SUMMARY OF THE INVENTION
[0022] It is yet another object of the present invention to provide
a material presentation device in which a function for
automatically correcting the optical distortion of the captured
image in accordance with the angle of image capture operates
normally even when the object of image capture is a picture,
document, or three-dimensional object of a size that cannot be
accommodated on the materials stage.
[0023] Among the objects of the present invention is the provision
of a selection means for switching such that the automatic
correction function does not operate in cases in which, for
example, the camera is intentionally set at an angle other than
directly above for capturing the image of a three-dimensional
object and no need exists for automatically correcting the optical
distortion of a captured image that is produced according to the
angle of image capture.
[0024] The material presentation device for achieving the
above-described objects includes: a materials stage for placing
materials that are the object of image capture; an imaging means
that is composed of an imaging element and optics as a single unit
for picking up the image of materials that are placed on the
materials stage and supplying a picture signal as output; a signal
output means for supplying a picture signal to the outside; a
securing member for holding the imaging means in a freely movable
state for picking up the image of a material at an angle from a
position other than directly above the materials stage; and a means
for using a displacement amount detector that detects the amount of
displacement of the securing member, and based on the detection
results of the displacement amount detector, correcting the
distortion of the image that has been captured by the imaging
means.
[0025] In addition, an image data processor for processing the
electrical signal that is obtained from the displacement amount
detector and correcting the distortion of the captured image that
is produced according to the amount of displacement of the securing
member may be provided between the imaging means and the signal
output means.
[0026] The image data processor may include: a distortion
correction processor that is provided with a function for using a
distortion correction parameter to correct the optical distortion
of a captured image that is produced according to the inclination
of the optical axis of the imaging means with respect to the
materials stage; a storage unit for storing distortion correction
parameters in correspondence with output values of the displacement
amount detector; and an arithmetic processor for reading from the
storage unit distortion correction parameters that correspond to
output values of the displacement amount detector and resetting the
distortion correction parameter of the distortion correction
processor.
[0027] A selection means may also provided for selecting whether or
not to execute the distortion correction process for a captured
image.
[0028] A light source for illuminating a material that is on the
materials stage may be provided as a unit adjacent to the imaging
means.
[0029] A display means may also be provided for displaying an
output signal of the signal output means as an image.

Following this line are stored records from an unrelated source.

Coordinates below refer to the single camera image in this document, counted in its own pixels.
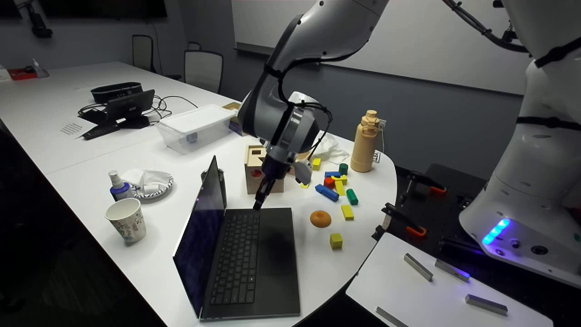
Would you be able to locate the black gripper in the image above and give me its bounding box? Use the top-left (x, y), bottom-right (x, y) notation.
top-left (253, 144), bottom-right (291, 213)

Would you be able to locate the silver Dell laptop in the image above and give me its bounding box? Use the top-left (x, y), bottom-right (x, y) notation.
top-left (171, 155), bottom-right (304, 322)

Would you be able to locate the open cardboard box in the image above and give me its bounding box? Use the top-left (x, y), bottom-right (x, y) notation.
top-left (222, 100), bottom-right (245, 137)

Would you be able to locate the wooden shape sorter box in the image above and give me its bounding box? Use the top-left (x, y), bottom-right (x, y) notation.
top-left (244, 144), bottom-right (287, 197)

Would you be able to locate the orange ball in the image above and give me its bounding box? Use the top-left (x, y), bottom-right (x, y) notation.
top-left (309, 209), bottom-right (334, 231)

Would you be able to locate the long blue block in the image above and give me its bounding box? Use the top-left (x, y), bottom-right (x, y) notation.
top-left (314, 184), bottom-right (342, 204)

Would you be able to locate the clear plastic wrapper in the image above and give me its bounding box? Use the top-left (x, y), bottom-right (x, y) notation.
top-left (314, 133), bottom-right (356, 164)

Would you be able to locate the white plastic tray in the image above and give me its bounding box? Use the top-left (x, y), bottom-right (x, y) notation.
top-left (155, 104), bottom-right (236, 157)

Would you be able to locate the clear plastic lid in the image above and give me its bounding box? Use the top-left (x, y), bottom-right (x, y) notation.
top-left (120, 169), bottom-right (176, 204)

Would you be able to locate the tan wooden bottle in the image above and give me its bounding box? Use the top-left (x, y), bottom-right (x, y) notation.
top-left (349, 109), bottom-right (389, 175)

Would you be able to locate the gray office chair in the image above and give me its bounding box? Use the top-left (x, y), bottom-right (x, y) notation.
top-left (129, 33), bottom-right (156, 73)
top-left (182, 42), bottom-right (225, 95)

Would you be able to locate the patterned paper cup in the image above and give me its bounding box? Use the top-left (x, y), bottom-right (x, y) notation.
top-left (104, 197), bottom-right (147, 247)

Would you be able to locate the black tablet stand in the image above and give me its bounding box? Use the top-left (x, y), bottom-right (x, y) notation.
top-left (78, 88), bottom-right (156, 142)

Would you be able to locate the white board panel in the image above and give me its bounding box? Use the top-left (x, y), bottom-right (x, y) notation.
top-left (345, 233), bottom-right (554, 327)

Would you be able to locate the gray metal bar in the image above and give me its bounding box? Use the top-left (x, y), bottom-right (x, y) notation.
top-left (434, 258), bottom-right (472, 286)
top-left (374, 306), bottom-right (409, 327)
top-left (463, 293), bottom-right (511, 318)
top-left (403, 253), bottom-right (436, 284)

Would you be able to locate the black case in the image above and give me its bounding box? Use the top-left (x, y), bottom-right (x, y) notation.
top-left (89, 80), bottom-right (144, 106)

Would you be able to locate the black robot stand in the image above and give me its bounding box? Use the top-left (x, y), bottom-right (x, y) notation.
top-left (362, 162), bottom-right (581, 327)

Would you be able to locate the red booklet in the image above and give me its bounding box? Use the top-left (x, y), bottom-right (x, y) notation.
top-left (6, 62), bottom-right (42, 82)

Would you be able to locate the black orange-handled clamp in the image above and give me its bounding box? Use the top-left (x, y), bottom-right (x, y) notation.
top-left (371, 202), bottom-right (429, 242)
top-left (396, 166), bottom-right (451, 202)

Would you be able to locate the wall whiteboard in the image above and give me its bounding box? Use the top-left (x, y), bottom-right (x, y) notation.
top-left (231, 0), bottom-right (534, 97)

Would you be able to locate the black wall screen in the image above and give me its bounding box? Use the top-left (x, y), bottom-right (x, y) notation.
top-left (42, 0), bottom-right (169, 20)

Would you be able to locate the black mounted camera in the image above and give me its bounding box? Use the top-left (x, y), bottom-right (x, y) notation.
top-left (13, 0), bottom-right (53, 40)

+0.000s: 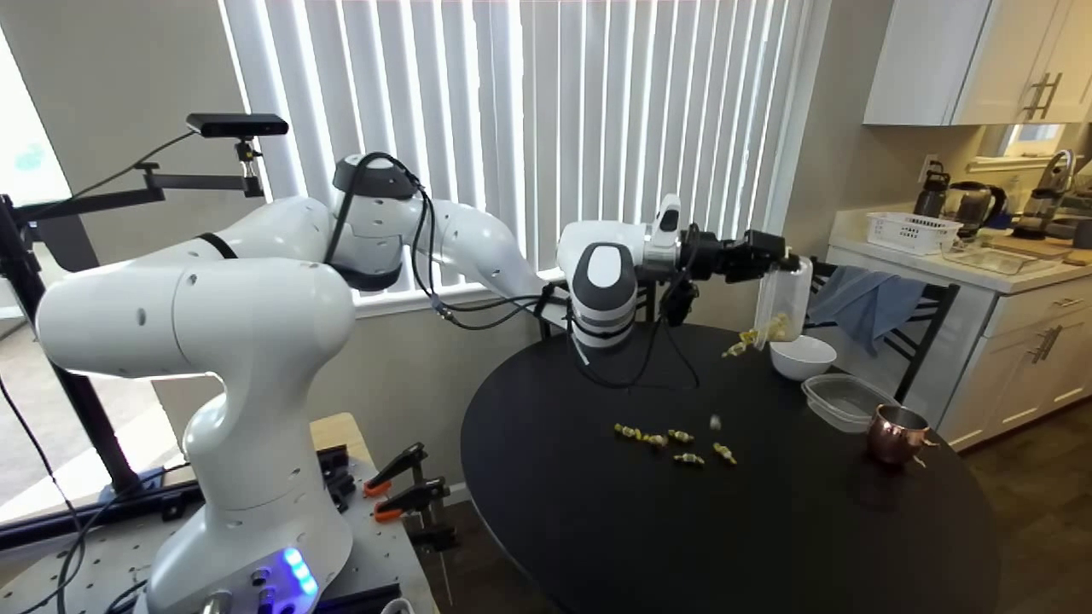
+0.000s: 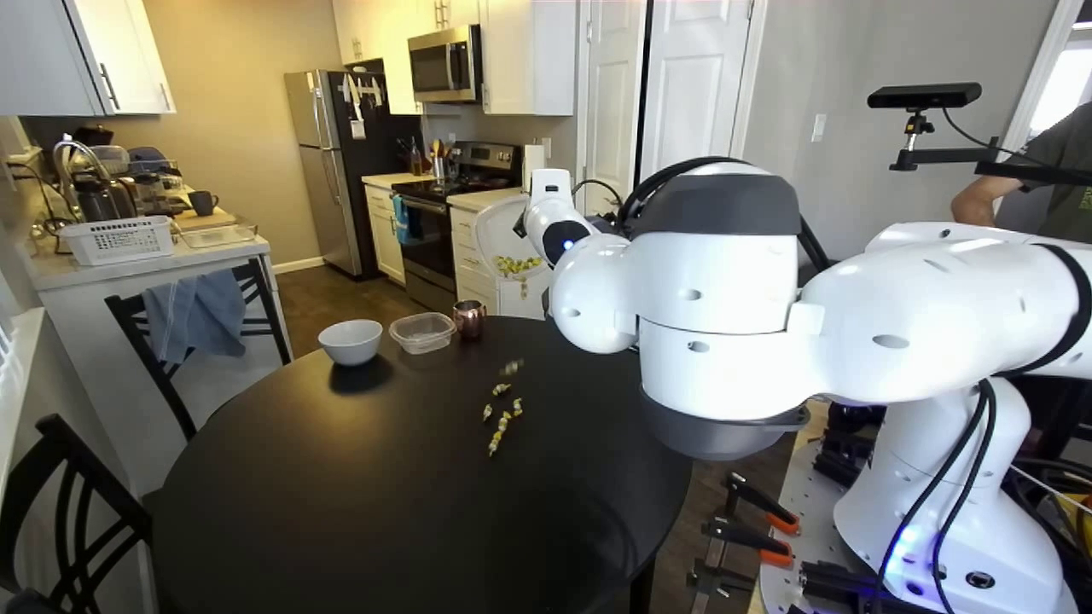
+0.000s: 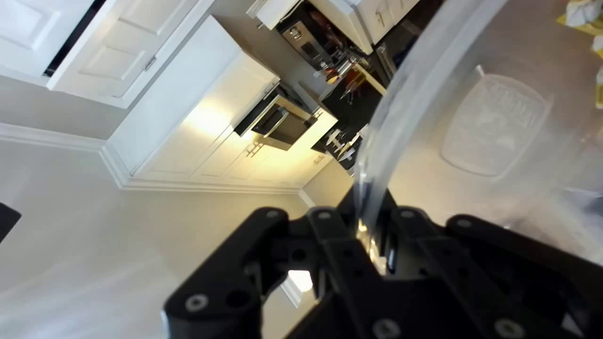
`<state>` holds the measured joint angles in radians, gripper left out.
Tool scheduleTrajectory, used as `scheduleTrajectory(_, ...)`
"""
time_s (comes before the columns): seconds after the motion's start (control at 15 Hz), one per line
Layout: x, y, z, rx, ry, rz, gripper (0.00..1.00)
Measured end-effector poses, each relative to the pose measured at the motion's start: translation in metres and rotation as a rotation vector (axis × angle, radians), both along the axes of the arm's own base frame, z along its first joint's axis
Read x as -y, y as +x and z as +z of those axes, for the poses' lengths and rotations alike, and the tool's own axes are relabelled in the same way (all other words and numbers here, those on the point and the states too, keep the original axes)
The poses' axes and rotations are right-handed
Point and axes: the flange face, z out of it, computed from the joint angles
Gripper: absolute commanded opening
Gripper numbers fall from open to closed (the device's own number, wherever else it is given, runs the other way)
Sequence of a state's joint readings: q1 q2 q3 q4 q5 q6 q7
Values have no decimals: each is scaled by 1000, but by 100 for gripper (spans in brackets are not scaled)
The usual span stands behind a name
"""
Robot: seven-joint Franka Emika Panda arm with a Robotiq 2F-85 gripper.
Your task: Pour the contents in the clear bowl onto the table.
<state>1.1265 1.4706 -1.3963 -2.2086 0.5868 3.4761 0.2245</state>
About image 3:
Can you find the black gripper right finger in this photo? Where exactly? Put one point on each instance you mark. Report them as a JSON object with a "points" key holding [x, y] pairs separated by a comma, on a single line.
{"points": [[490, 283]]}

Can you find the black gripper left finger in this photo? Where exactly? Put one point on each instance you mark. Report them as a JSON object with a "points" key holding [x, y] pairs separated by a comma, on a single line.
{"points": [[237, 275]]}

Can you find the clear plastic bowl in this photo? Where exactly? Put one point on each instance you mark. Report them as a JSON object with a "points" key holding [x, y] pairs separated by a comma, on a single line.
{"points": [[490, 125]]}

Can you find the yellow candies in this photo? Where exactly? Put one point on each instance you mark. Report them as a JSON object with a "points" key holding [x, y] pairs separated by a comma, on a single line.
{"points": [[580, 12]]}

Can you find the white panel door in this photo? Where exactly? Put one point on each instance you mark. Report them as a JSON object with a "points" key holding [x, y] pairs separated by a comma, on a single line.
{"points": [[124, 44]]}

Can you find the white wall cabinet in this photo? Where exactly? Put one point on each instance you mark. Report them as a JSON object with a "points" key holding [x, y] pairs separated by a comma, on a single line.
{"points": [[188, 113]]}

[0030] In the invention that is configured as described above: the
imaging element and optics of the imaging means are configured as a
single unit; this imaging means is freely movably held by a
securing member so as to allow an image of a material to be
captured at an angle from a position other than directly above the
materials stage; a displacement amount detector is provided for
detecting the amount of displacement of this securing member (for
example, the angle); and an image data processor processes an
electrical signal that is obtained from this displacement amount
detector and corrects the distortion of the captured image that
arises in accordance with the amount of displacement of the
securing member. More specifically, the image data processor is
constituted so as to: calculate the angle of image capture between
the imaging means and the material that has been placed on the
materials stage based on the output value of the displacement
amount detector; based on this calculation result, select a
correction parameter of the optical distortion of the captured
image that arises during image capture from an angle; and according
to the correction parameter, control the distortion correction
processor.
[0031] By thus allowing free variation of the angle between the
materials stage and the securing member for holding the imaging
means that picks up an image of the material, the person using the
device to give a presentation can freely changing the angle of
image capture according to the state of illumination or the state
of the object of image capture, and merely by so doing, can
successively correct the optical distortion that is produced by
imaging the material from an angle. As a result, the user can
present a more faithful image of the object of image capture while
reducing the regular reflection component of the external lighting
that is incident to the imaging element of the imaging means.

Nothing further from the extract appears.